Try it —
Leave out the pictures and copy each record below exactly.

Collection entries
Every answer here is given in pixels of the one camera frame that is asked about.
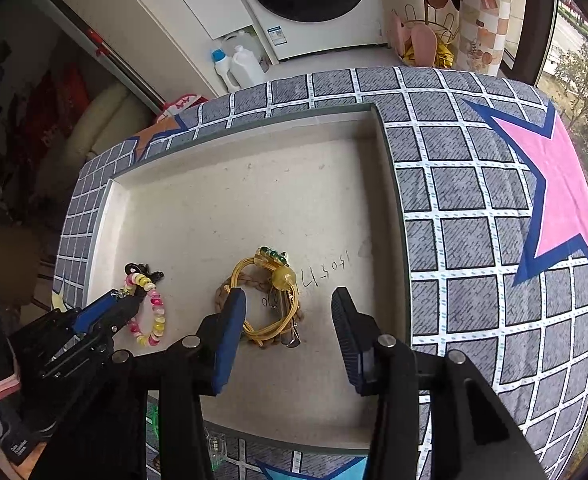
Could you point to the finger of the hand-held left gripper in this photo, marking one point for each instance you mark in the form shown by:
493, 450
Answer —
81, 352
101, 307

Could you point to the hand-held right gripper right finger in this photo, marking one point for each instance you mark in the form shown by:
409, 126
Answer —
346, 340

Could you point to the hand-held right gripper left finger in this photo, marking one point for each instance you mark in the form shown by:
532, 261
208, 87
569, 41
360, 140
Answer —
231, 335

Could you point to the black claw hair clip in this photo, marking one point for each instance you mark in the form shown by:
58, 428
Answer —
133, 266

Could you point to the silver hair clip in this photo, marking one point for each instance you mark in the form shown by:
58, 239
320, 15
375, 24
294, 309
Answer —
289, 337

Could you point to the grey tray with white inside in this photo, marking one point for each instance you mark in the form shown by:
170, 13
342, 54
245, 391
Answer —
199, 200

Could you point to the green plastic bangle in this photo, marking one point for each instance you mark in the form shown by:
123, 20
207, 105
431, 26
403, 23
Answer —
154, 420

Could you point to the cream leather sofa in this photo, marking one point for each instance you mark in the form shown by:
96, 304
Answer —
104, 120

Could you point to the red printed blanket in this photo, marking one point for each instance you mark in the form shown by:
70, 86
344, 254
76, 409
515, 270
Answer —
54, 110

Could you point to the red white bag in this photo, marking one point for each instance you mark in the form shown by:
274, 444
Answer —
179, 105

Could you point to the blue cap detergent bottle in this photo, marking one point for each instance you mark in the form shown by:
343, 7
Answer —
221, 67

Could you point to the white detergent jug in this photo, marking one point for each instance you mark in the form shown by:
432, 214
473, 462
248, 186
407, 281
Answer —
246, 67

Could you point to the clear plastic jug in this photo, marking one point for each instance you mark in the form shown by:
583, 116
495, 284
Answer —
239, 39

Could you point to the white washing machine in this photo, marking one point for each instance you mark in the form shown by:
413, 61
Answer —
294, 40

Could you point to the pink checkered box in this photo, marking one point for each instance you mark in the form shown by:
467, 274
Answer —
483, 10

Output —
Every answer here is given in pixels of the one camera frame that is asked about.
Could you point to the finger of the hand-held left gripper in this photo, marking one point for each instance you mark in the form shown by:
493, 450
Answer —
81, 352
101, 307

Could you point to the hand-held right gripper right finger in this photo, marking one point for each instance you mark in the form shown by:
409, 126
Answer —
346, 340

Could you point to the hand-held right gripper left finger in this photo, marking one point for each instance you mark in the form shown by:
532, 261
208, 87
569, 41
360, 140
Answer —
231, 335

Could you point to the black claw hair clip in this photo, marking one point for each instance you mark in the form shown by:
58, 428
Answer —
133, 266

Could you point to the silver hair clip in this photo, marking one point for each instance you mark in the form shown by:
58, 239
320, 15
375, 24
294, 309
Answer —
289, 337

Could you point to the grey tray with white inside in this photo, marking one point for each instance you mark in the form shown by:
170, 13
342, 54
245, 391
Answer —
199, 200

Could you point to the green plastic bangle in this photo, marking one point for each instance you mark in the form shown by:
123, 20
207, 105
431, 26
403, 23
Answer —
154, 420

Could you point to the cream leather sofa in this photo, marking one point for each instance you mark in the form shown by:
96, 304
Answer —
104, 120

Could you point to the red printed blanket in this photo, marking one point for each instance you mark in the form shown by:
70, 86
344, 254
76, 409
515, 270
Answer —
54, 110

Could you point to the red white bag in this photo, marking one point for each instance you mark in the form shown by:
274, 444
Answer —
179, 105

Could you point to the blue cap detergent bottle in this photo, marking one point for each instance you mark in the form shown by:
343, 7
Answer —
221, 67

Could you point to the white detergent jug in this photo, marking one point for each instance you mark in the form shown by:
432, 214
473, 462
248, 186
407, 281
Answer —
246, 67

Could you point to the clear plastic jug in this photo, marking one point for each instance you mark in the form shown by:
583, 116
495, 284
Answer —
239, 39

Could you point to the white washing machine in this photo, marking one point for each instance you mark in the form shown by:
413, 61
Answer —
294, 40

Could you point to the pink checkered box in this photo, marking one point for each instance you mark in the form shown by:
467, 274
Answer —
483, 10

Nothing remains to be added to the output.